:: What you are asked to do ::
Please show every line in the entries below that includes the word "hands".
[[ Material provided, beginning ]]
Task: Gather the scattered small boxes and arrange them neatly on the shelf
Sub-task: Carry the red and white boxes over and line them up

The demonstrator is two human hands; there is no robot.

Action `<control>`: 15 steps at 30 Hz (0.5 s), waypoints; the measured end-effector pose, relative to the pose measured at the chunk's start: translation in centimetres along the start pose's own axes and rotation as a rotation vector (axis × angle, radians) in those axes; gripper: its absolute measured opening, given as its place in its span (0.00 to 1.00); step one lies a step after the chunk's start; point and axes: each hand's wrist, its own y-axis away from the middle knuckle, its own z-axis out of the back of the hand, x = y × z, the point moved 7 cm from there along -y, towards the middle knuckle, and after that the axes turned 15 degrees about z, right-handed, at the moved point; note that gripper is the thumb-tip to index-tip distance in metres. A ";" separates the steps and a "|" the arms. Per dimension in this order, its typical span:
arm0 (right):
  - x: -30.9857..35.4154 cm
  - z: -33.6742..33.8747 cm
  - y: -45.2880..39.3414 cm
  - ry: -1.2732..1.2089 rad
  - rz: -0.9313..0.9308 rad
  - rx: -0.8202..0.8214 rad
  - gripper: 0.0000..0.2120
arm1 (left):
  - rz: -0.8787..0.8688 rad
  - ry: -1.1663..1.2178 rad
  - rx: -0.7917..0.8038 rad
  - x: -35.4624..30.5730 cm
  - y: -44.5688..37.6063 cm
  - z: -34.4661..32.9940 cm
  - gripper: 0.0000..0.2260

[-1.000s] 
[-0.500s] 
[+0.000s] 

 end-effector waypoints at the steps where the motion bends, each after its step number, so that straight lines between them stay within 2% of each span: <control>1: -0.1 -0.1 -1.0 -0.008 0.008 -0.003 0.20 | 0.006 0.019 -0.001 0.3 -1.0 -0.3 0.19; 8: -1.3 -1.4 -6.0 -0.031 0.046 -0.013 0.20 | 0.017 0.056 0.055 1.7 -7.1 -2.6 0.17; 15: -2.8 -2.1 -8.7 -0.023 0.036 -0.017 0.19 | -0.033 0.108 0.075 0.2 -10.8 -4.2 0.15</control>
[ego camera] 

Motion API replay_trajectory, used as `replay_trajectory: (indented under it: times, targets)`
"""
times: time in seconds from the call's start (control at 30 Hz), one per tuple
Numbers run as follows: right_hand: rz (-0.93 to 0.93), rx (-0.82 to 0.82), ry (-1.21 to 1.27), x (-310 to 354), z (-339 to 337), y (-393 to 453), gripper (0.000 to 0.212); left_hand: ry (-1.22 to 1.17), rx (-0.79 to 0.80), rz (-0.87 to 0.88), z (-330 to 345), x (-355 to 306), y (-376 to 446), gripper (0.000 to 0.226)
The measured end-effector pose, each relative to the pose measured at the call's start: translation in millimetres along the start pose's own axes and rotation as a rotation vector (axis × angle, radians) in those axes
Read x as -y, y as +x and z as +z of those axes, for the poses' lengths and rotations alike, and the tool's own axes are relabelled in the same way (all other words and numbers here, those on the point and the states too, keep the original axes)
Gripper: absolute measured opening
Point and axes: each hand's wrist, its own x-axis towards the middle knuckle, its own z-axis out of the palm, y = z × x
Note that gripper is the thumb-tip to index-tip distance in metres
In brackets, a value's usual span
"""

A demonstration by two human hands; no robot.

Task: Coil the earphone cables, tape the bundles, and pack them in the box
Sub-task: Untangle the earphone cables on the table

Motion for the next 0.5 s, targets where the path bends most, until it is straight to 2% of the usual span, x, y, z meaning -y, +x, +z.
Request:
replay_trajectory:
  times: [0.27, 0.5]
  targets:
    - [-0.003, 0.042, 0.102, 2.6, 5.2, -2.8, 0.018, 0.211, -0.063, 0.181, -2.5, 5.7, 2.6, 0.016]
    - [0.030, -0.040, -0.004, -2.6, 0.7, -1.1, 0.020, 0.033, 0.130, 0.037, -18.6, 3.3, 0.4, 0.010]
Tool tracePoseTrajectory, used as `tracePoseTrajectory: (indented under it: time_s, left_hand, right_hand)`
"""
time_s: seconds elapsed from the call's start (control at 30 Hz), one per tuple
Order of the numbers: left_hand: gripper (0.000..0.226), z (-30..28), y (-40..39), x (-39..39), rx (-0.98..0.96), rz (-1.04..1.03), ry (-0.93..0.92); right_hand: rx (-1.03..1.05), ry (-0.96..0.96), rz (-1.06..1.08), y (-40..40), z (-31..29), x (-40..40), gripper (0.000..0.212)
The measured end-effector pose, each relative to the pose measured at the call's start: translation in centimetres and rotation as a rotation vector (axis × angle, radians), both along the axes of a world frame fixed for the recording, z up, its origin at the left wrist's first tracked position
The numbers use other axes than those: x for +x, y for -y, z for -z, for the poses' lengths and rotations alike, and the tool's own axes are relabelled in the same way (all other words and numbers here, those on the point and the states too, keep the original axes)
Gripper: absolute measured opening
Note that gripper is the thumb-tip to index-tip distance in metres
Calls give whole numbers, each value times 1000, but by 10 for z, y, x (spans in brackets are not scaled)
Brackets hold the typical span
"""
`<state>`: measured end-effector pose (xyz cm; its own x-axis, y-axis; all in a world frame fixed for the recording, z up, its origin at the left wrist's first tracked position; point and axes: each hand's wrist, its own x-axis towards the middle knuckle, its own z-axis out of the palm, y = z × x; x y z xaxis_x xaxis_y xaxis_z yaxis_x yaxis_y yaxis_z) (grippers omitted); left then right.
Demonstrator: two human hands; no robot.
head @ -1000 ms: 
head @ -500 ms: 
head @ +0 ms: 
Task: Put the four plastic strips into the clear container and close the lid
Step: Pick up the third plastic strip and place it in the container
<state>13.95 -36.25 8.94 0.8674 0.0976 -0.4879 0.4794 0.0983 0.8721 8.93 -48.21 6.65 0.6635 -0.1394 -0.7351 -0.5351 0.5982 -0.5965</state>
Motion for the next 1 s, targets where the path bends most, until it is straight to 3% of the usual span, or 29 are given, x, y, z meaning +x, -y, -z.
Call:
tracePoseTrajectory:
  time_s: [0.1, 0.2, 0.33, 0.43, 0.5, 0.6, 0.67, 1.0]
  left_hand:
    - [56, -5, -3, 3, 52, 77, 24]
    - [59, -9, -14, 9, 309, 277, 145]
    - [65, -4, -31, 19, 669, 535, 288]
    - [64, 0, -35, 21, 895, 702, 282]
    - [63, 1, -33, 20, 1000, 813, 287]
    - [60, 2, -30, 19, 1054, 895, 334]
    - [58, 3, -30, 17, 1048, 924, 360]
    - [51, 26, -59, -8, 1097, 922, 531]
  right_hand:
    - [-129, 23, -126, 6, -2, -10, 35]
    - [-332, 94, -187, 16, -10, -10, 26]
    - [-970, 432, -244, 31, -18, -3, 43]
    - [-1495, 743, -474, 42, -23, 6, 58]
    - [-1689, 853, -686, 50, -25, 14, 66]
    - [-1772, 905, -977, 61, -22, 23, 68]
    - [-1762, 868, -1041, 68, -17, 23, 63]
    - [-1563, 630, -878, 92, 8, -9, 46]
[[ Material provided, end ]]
:: Response area ::
The demonstrator is two human hands; there is no robot.
A demonstration by two human hands; no robot.
Demonstrator: two human hands; no robot.

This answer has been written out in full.